Exercise prompt » Give the listing back in full, exactly as written, with the pictures removed.

##### Data #####

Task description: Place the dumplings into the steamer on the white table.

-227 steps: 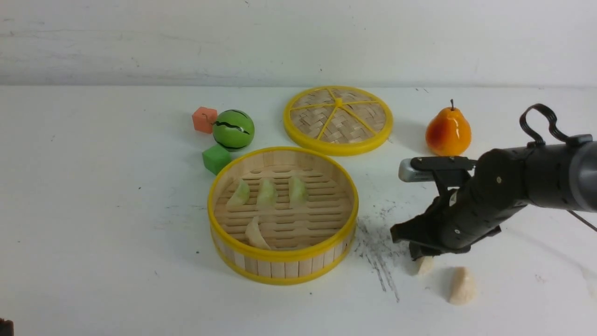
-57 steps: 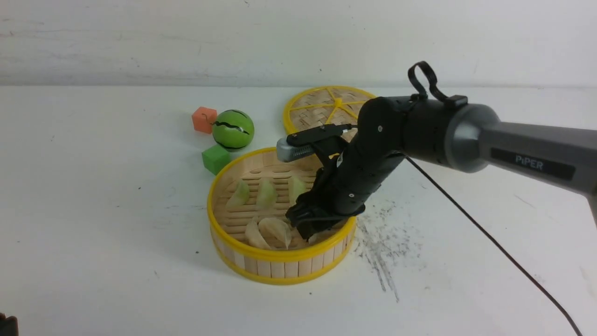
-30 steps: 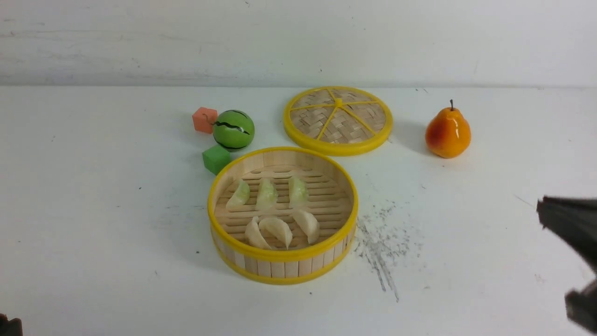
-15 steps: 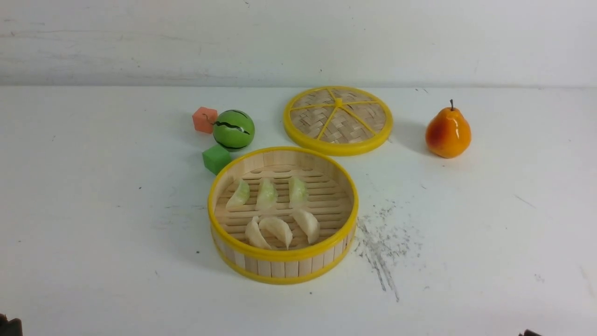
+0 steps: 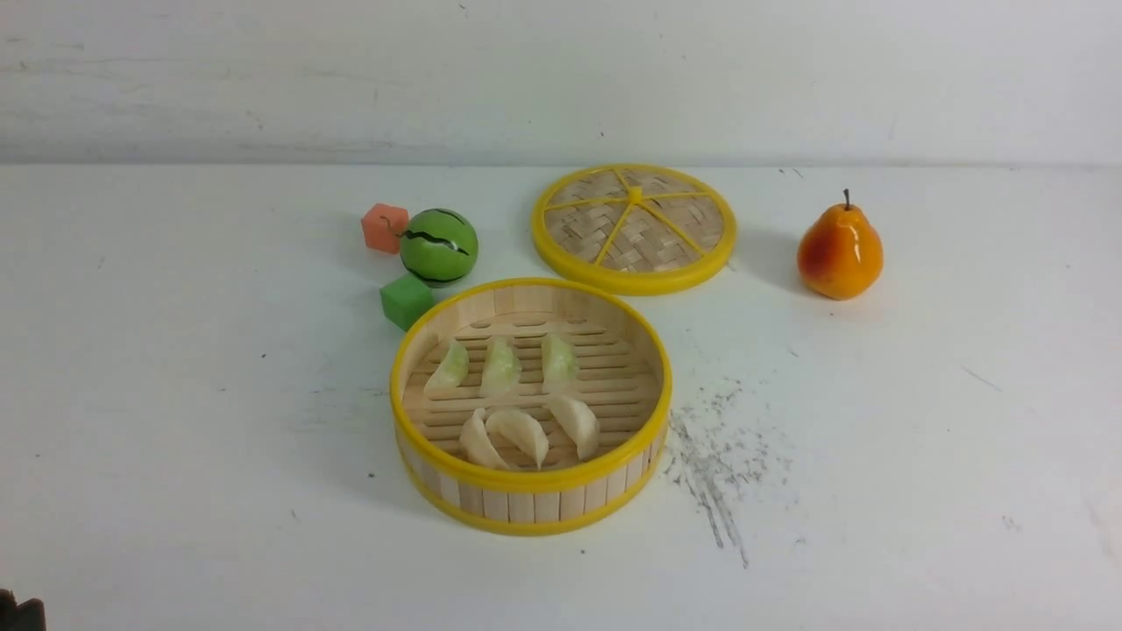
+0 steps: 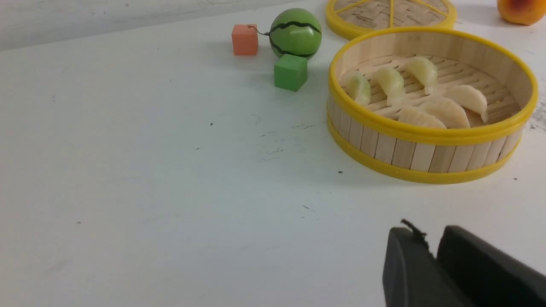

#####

Result »
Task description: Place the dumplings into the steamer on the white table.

-227 steps: 
-57 steps: 
-30 steps: 
-15 steps: 
+0 steps: 
+0 steps: 

No further output is needed here.